Teraz Mariola P.-P. wysłała do ministra sprawiedliwości Zbigniewa Ziobry pismo z prośbą o pomoc w wyjaśnieniu tej sprawy i wszczęcie postępowania wobec referendarz Emilii K.

– Po otrzymaniu od pani Marioli P.-P. dokumentacji z pewnością zbadamy sprawę, a zawiadomienie o możliwości popełnienia przestępstwa będzie rozpatrywać prokuratura – mówi nam Sebastian Kaleta, rzecznik ministra sprawiedliwości.

Z pism, do których dotarliśmy, wynika, że w minionych latach Mariola P.-P. i jej prawnik kilkukrotnie próbowali zwrócić uwagę organom kontrolnym na możliwość nieprawidłowości w gdańskim sądzie. Pisali np. do minister Julii Pitery, która w rządzie Donalda Tuska miała badać m.in. takie sprawy. Bez reakcji. Informowali też gdański sąd.

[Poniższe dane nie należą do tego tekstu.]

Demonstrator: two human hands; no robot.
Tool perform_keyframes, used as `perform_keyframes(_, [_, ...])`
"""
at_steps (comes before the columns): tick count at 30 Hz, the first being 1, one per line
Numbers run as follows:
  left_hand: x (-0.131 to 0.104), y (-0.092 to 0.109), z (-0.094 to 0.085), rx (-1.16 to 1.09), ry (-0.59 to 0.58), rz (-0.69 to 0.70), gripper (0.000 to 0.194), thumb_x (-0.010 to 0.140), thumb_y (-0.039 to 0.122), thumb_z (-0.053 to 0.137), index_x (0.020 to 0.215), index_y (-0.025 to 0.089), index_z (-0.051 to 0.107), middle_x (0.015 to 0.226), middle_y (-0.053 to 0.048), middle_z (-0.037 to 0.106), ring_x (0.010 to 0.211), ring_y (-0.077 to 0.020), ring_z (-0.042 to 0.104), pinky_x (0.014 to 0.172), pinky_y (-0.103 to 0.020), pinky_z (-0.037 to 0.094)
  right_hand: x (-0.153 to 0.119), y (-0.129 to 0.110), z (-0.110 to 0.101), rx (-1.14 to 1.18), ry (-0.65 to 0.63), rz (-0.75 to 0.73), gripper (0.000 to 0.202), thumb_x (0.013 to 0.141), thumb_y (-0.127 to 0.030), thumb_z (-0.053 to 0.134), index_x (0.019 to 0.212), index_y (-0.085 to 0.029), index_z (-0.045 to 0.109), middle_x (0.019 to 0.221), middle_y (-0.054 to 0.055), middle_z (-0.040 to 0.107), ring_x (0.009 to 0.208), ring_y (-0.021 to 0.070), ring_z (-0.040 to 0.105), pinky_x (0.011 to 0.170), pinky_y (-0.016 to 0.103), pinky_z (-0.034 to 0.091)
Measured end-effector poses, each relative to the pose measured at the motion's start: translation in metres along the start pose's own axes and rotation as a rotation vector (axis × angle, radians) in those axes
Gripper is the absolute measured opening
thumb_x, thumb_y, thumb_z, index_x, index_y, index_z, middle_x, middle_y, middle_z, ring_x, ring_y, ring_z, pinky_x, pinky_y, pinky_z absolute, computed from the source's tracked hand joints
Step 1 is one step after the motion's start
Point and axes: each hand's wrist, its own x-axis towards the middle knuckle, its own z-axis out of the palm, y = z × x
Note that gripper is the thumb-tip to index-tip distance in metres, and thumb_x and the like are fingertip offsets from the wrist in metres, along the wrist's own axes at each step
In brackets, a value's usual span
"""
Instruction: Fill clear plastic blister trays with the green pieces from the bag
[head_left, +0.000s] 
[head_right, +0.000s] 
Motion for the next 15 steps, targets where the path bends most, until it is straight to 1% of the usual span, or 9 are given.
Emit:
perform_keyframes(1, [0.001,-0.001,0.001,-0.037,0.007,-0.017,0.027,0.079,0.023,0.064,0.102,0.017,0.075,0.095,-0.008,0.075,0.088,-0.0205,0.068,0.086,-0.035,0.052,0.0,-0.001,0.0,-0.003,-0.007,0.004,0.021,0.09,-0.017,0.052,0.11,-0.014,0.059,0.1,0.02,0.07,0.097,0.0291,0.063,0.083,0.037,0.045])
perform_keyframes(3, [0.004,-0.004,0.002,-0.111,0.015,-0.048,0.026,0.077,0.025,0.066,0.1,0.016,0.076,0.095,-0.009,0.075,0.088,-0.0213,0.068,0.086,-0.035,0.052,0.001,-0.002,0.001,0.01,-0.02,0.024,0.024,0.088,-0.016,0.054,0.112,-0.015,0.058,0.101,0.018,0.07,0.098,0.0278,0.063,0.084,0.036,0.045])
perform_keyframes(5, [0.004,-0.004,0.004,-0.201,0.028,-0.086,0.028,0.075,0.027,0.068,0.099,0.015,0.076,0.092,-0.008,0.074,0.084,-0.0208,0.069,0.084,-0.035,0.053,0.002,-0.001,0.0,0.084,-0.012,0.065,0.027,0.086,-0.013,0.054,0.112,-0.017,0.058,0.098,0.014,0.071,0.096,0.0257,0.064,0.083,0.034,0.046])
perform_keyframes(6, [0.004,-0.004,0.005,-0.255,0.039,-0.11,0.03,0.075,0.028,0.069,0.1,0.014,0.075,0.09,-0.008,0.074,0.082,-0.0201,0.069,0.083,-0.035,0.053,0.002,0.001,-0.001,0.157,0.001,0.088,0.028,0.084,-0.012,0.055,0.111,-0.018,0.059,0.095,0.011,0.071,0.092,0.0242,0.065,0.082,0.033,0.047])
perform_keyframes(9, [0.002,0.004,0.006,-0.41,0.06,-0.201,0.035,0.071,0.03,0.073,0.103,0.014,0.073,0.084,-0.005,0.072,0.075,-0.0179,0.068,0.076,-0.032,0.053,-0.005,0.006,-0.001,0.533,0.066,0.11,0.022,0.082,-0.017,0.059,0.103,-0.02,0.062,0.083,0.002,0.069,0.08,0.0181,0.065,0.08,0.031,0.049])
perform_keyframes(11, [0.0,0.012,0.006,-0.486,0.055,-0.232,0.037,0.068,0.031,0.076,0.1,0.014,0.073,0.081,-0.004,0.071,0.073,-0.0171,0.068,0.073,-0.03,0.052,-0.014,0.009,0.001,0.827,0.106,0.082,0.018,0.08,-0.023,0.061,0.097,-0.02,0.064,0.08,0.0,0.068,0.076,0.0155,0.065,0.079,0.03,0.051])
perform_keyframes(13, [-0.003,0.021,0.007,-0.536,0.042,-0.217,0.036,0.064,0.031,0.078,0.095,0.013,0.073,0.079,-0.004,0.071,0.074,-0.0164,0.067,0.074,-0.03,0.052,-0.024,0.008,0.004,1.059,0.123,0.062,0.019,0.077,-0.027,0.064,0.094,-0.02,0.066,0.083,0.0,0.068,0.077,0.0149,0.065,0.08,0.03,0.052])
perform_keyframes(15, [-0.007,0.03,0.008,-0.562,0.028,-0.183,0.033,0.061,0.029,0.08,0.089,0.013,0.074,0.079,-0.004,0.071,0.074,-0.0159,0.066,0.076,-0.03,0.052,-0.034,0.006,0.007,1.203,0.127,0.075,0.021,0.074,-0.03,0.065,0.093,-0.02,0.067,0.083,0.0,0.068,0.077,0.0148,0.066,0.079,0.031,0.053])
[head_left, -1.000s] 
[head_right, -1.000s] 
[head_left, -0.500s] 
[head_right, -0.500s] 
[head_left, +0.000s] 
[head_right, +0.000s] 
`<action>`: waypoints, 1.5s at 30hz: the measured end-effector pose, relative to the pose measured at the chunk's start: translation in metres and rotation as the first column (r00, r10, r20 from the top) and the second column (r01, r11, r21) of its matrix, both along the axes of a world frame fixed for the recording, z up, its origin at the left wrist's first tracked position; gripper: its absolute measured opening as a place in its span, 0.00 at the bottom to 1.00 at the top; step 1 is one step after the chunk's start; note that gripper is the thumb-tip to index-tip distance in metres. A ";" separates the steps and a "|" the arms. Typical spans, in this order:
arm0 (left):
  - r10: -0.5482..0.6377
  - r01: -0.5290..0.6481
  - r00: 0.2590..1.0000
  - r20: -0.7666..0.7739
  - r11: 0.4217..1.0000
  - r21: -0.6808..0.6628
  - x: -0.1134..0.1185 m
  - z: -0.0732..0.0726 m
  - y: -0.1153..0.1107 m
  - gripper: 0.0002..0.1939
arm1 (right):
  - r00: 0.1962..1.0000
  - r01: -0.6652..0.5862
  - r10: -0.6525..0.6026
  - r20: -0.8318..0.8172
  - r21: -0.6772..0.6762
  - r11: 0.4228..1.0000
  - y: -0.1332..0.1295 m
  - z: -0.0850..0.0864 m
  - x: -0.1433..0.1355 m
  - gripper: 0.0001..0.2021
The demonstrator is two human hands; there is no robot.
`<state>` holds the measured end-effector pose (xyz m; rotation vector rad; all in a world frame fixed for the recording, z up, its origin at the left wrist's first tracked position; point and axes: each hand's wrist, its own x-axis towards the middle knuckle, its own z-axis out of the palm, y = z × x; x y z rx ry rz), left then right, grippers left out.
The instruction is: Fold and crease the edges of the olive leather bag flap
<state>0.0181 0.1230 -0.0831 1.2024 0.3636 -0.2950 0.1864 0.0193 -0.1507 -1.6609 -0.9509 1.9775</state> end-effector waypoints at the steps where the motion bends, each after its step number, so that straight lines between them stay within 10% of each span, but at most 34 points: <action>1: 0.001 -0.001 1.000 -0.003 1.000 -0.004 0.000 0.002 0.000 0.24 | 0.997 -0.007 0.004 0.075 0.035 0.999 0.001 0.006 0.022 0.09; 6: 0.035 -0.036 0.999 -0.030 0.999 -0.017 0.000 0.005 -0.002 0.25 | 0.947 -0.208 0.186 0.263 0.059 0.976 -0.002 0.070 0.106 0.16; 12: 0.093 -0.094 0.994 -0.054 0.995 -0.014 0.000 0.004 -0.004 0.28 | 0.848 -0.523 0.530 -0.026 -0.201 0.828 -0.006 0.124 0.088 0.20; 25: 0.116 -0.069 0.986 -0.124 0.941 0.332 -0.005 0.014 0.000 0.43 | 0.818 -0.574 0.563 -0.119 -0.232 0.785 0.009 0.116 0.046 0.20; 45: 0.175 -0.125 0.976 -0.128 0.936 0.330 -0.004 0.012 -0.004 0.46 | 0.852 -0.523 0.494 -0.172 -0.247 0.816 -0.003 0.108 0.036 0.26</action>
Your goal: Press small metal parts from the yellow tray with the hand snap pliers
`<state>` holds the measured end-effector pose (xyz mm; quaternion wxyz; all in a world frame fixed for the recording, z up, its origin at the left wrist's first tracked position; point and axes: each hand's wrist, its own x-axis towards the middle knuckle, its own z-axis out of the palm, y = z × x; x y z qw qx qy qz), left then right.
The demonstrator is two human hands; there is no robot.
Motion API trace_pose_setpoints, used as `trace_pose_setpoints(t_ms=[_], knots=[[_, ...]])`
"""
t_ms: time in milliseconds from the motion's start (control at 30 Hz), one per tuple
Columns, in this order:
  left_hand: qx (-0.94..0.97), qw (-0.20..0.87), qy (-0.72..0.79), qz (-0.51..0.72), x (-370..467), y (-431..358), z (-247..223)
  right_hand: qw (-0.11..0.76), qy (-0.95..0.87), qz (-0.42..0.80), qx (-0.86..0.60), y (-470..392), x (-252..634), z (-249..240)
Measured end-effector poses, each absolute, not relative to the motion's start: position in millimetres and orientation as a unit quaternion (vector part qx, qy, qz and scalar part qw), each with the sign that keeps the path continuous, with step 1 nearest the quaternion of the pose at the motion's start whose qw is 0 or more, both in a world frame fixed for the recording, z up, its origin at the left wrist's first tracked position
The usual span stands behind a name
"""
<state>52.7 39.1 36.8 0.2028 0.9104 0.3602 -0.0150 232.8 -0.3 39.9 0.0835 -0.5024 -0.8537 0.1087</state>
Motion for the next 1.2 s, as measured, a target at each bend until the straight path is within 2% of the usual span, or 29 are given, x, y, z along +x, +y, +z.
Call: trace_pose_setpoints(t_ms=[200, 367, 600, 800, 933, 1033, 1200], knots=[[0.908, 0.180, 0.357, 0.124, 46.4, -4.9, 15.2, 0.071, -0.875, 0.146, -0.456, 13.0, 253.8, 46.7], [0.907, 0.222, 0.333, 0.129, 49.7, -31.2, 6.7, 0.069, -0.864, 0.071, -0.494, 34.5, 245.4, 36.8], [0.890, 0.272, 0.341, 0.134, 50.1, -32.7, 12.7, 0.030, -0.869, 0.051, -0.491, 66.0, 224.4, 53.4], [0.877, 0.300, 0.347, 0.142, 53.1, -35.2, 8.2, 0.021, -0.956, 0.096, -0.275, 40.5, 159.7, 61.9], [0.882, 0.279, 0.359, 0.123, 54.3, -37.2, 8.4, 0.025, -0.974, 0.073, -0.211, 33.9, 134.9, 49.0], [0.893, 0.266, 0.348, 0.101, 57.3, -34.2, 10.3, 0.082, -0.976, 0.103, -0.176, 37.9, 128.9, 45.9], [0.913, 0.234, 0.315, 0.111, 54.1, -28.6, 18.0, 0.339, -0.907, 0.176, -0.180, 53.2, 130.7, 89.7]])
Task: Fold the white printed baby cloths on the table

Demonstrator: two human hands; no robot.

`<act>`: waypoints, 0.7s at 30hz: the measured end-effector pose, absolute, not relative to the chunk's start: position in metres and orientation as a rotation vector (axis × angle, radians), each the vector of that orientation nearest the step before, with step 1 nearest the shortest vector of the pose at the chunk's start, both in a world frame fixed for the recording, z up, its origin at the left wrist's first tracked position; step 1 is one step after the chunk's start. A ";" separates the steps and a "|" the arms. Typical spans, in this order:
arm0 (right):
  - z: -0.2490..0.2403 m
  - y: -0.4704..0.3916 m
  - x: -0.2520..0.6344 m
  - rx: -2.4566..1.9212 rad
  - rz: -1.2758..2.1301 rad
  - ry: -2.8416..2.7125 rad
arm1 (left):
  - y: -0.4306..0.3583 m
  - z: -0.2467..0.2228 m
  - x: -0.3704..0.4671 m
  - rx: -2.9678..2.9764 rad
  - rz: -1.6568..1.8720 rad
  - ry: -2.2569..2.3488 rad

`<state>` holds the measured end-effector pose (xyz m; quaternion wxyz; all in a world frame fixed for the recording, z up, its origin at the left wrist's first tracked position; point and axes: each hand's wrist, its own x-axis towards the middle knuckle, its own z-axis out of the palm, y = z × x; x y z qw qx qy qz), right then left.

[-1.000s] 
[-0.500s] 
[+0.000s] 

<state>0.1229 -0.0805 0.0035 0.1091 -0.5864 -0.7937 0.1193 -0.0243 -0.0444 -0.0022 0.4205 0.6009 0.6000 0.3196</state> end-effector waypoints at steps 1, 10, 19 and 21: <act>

– Zasadniczym torem postępowania przy uzyskaniu informacji o nieprawidłowościach w rejestrze sądowym jest wszczęcie postępowania z urzędu, co miało miejsce w niniejszej sprawie. Jak wynika z uzasadnienia postanowienia sądu, umorzenie postępowania nastąpiło z uwagi na to, że w momencie podejmowania decyzji wpisany był już w rejestrze kolejny zarząd. Tym samym błędne wpisy nie miały charakteru prawnego – tłumaczy nam sędzia Rafał Terlecki, rzecznik prasowy SO w Gdańsku ds. cywilnych.

Po zainteresowaniu „Do Rzeczy” rolą, jaką w całej sprawie mogła odegrać sądowa urzędniczka, kierownictwo gdańskiego sądu postanowiło jednak jeszcze raz zbadać sprawę.

– Niezależnie od tego, z uwagi na wagę zarzutów, prezes Sądu Okręgowego w Gdańsku zobowiązał prezesa Sądu Rejonowego Gdańsk-Północ do wyjaśnienia zarzutów dotyczących działania referendarza i losu wszystkich skarg administracyjnych oraz działań podjętych wskutek skarg. Informacja zostanie przekazana do analizy sędziemu wizytatorowi ds. gospodarczych – powiedział nam sędzia Terlecki.